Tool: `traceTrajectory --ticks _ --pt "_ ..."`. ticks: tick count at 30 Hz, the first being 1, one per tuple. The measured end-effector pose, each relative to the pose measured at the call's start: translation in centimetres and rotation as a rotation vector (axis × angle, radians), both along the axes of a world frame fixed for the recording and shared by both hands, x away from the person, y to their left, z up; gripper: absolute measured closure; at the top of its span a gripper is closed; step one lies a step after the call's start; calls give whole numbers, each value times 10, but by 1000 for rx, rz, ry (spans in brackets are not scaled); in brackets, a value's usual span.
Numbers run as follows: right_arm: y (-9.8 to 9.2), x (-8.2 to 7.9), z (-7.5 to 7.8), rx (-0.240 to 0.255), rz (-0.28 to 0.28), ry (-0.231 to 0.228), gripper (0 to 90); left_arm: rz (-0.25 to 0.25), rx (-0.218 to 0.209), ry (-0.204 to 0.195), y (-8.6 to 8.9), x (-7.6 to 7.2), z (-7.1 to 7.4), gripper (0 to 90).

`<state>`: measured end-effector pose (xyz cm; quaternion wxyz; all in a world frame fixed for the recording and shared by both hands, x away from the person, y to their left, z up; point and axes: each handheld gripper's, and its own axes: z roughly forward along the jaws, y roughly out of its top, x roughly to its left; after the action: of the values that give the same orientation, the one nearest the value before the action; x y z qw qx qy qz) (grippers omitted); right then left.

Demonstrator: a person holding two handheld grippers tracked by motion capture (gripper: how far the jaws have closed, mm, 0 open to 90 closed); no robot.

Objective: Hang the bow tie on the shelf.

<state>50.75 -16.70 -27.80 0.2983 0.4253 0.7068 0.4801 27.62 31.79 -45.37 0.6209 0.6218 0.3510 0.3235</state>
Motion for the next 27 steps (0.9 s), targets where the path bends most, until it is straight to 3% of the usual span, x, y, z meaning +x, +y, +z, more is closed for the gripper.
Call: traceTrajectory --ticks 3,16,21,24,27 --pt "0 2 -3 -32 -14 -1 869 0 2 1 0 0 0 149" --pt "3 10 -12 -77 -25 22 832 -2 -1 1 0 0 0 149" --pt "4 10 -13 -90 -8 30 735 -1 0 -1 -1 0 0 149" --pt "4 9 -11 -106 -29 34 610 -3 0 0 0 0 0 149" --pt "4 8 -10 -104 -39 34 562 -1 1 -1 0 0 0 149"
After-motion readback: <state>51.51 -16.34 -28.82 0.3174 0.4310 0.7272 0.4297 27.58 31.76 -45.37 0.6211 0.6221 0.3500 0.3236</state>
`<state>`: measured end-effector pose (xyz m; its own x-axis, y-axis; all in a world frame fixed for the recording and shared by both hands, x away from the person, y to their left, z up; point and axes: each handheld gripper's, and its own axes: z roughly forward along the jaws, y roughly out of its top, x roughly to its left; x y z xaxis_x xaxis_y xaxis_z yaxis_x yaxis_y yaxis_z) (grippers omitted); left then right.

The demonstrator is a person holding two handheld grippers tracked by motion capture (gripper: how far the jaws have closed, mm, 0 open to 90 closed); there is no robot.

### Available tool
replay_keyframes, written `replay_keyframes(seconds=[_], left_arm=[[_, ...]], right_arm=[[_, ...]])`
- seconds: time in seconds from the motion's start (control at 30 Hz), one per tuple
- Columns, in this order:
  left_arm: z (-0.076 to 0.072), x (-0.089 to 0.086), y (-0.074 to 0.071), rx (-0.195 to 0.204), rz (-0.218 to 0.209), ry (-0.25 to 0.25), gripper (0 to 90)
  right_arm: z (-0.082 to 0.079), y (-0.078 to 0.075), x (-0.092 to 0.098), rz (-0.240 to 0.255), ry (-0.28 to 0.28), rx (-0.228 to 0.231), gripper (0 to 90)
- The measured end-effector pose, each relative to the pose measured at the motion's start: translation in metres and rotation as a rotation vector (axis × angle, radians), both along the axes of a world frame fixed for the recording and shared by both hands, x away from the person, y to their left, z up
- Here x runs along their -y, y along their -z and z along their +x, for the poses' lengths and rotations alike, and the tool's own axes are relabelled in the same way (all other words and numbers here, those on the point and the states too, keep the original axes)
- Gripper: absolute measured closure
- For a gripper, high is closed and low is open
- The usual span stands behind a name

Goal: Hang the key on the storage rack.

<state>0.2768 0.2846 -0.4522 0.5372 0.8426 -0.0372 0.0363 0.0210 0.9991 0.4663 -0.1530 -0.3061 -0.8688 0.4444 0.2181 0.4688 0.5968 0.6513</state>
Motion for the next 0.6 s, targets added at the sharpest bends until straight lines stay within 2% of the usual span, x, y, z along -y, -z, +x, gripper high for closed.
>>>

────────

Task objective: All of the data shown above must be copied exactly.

Response:
Tool: `traceTrajectory --ticks _ --pt "_ ..."`. ticks: tick count at 30 Hz, the first being 1, one per tuple. The measured end-effector pose, each relative to the pose measured at the call's start: translation in centimetres and rotation as a rotation vector (axis × angle, radians), both along the axes of a world frame fixed for the recording and shared by both hands, x away from the person, y to their left, z up; gripper: absolute measured closure; at the top of its span a gripper is closed; step one lies a step after the call's start; calls give whole numbers, each value times 10, but by 1000 for rx, rz, ry (spans in brackets are not scaled); in brackets, a value's usual span.
Numbers run as follows: right_arm: y (-9.8 to 9.2), x (-8.2 to 7.9), z (-7.5 to 7.8), rx (-0.240 to 0.255), rz (-0.28 to 0.28), ry (-0.231 to 0.228), gripper (0 to 90); left_arm: rz (-0.25 to 0.25), rx (-0.218 to 0.209), ry (-0.204 to 0.195), y (-8.6 to 8.9), x (-7.6 to 7.2), z (-7.1 to 7.4), gripper (0 to 90).

`<state>`: measured end-effector pose (xyz cm; quaternion wxyz; all in a world frame fixed for the recording and shared by both hands, x away from the person, y to their left, z up; point and axes: each handheld gripper's, and its own axes: z roughly forward along the jaws, y roughly out of its top, x roughly to its left; after the action: of the values that give the same orientation, the one nearest the value before the action; x y z qw qx qy qz) (grippers omitted); right then left.

Demonstrator: a person holding two handheld grippers tracked by motion capture (gripper: how far the jaws have closed, mm, 0 open to 90 closed); no robot.

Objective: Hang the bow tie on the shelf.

<state>50.75 -16.70 -27.80 0.2983 0.4253 0.7068 0.4801 27.62 31.79 -45.37 0.6209 0.6218 0.3510 0.3235</state>
Motion for the next 27 steps (0.9 s), targets where the path bends most, until it is straight to 3% of the usual span, x, y, z meaning +x, +y, +z, more is closed for the gripper.
Call: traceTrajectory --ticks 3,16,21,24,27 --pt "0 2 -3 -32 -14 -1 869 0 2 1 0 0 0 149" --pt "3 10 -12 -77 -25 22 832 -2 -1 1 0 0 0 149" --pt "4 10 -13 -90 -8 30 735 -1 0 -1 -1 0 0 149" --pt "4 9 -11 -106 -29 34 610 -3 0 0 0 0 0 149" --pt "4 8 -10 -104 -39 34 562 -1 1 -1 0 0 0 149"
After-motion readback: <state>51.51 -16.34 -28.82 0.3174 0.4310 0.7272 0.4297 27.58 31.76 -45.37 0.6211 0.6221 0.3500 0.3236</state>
`<state>`: measured end-effector pose (xyz m; its own x-axis, y-axis; all in a world frame fixed for the recording and shared by both hands, x away from the person, y to their left, z up; point and axes: each handheld gripper's, and its own axes: z roughly forward along the jaws, y roughly out of its top, x roughly to its left; x y z xaxis_x xaxis_y xaxis_z yaxis_x yaxis_y yaxis_z) (grippers omitted); left then right.

The demonstrator is a person holding two handheld grippers tracked by motion capture (gripper: how far the jaws have closed, mm, 0 open to 90 closed); there is no robot.

### Available tool
replay_keyframes, written `replay_keyframes(seconds=[_], left_arm=[[_, ...]], right_arm=[[_, ...]])`
- seconds: time in seconds from the motion's start (control at 30 Hz), one per tuple
- Columns, in this order:
  left_arm: z (-0.076 to 0.072), x (-0.089 to 0.086), y (-0.074 to 0.071), rx (-0.195 to 0.204), rz (-0.218 to 0.209), ry (-0.25 to 0.25), gripper (0 to 90)
  right_arm: z (-0.082 to 0.079), y (-0.078 to 0.075), x (-0.092 to 0.098), rz (-0.240 to 0.255), ry (-0.28 to 0.28), rx (-0.228 to 0.231), gripper (0 to 90)
- The measured end-effector pose, each relative to the pose measured at the motion's start: translation in metres and rotation as a rotation vector (axis × angle, radians), both along the axes of a world frame fixed for the recording and shared by both hands, x away from the person, y to their left, z up
- Here x runs along their -y, y along their -z and z along their +x, for the poses' lengths and rotations alike, and the tool's own axes are relabelled in the same way (all other words and numbers here, those on the point and the states too, keep the original axes)
- Gripper: absolute measured closure
- For a gripper, high is closed and low is open
- The usual span stands behind a name

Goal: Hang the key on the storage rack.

<state>0.2768 0.2846 -0.4522 0.5372 0.8426 -0.0372 0.0363 0.0210 0.9991 0.4663 -0.1530 -0.3061 -0.8688 0.4444 0.2181 0.4688 0.5968 0.6513</state>
Motion for the next 0.6 s, targets added at the sharpest bends until straight lines stay within 2% of the usual span, x, y, z along -y, -z, +x, gripper high for closed.
>>>

This exercise is now finished.